_YOUR INSTRUCTIONS_:
No pictures go into the copy. Write out exactly the lines below from the one containing "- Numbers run" through the one containing "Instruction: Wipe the".

_MATERIAL PROVIDED_:
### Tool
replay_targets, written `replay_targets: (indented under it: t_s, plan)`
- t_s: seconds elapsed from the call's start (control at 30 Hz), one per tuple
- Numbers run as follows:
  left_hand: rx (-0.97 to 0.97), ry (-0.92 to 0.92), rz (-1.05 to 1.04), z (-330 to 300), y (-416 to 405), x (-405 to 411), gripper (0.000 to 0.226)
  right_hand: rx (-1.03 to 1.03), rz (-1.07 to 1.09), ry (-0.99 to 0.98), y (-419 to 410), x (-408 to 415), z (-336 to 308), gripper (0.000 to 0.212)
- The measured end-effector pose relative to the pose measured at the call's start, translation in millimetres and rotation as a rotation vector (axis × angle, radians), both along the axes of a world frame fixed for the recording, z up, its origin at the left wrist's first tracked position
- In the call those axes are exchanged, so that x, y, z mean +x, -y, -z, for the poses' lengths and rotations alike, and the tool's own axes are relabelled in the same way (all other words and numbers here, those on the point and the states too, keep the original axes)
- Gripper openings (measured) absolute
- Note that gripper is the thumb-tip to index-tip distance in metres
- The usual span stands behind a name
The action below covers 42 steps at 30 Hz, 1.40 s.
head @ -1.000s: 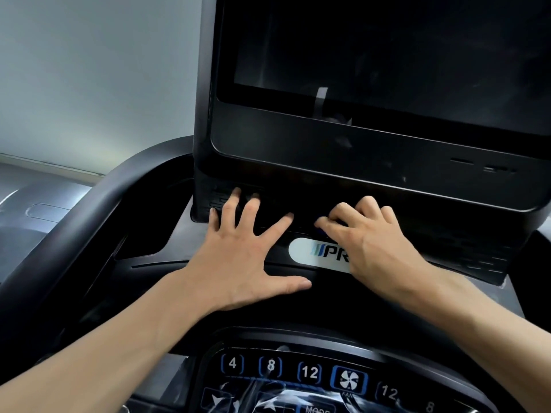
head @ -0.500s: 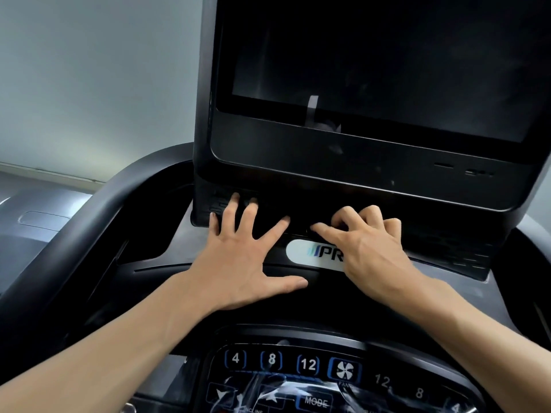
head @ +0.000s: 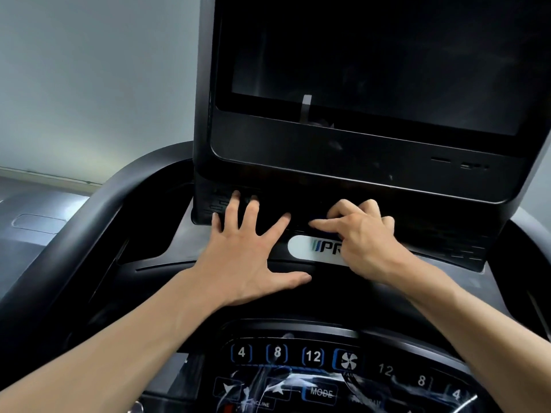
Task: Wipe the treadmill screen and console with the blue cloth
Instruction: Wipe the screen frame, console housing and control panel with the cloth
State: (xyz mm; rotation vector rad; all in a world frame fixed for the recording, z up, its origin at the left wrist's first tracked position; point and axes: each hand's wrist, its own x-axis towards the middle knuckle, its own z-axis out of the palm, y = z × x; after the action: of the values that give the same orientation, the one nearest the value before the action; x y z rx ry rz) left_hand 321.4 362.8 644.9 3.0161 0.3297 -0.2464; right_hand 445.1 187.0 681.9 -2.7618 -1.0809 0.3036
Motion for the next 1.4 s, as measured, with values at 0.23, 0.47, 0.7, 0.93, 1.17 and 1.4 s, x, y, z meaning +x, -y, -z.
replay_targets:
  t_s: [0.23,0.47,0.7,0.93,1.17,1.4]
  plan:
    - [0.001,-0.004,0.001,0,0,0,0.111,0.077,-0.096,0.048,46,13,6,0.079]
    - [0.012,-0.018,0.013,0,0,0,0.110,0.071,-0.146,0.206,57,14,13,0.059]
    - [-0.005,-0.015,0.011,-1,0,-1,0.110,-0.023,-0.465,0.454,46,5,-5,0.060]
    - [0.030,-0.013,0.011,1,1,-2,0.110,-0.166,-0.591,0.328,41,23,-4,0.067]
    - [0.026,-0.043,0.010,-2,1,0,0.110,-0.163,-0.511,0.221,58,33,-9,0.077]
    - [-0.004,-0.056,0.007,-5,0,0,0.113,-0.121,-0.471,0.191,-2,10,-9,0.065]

_ANSWER BELOW_:
- Numbers run as follows:
  left_hand: rx (-0.97 to 0.97), ry (-0.92 to 0.92), rz (-1.05 to 1.04), z (-330 to 300), y (-416 to 405), x (-405 to 411), gripper (0.000 to 0.226)
  right_hand: rx (-1.03 to 1.03), rz (-1.07 to 1.09), ry (-0.99 to 0.98), y (-419 to 410), x (-408 to 415), z (-336 to 308), gripper (0.000 to 0.212)
- The measured end-effector pose relative to the pose measured at the call's start, translation in millimetres and rotation as a rotation vector (axis × angle, radians), both along the axes of a world frame fixed for the recording, z up, its origin at the left wrist's first tracked position
- In the call those axes are exchanged, so that x, y, z mean +x, -y, -z, for the poses' lengths and rotations alike, and the tool's own axes are relabelled in the same way (all other words and numbers here, those on the point and the states too, keep the original axes)
- Gripper openings (measured) absolute
- Note that gripper is the thumb-tip to index-tip distance in metres
- The usual span stands behind a name
The action below covers 42 steps at 30 Hz, 1.40 s.
head @ -1.000s: 
head @ -0.500s: 
head @ +0.000s: 
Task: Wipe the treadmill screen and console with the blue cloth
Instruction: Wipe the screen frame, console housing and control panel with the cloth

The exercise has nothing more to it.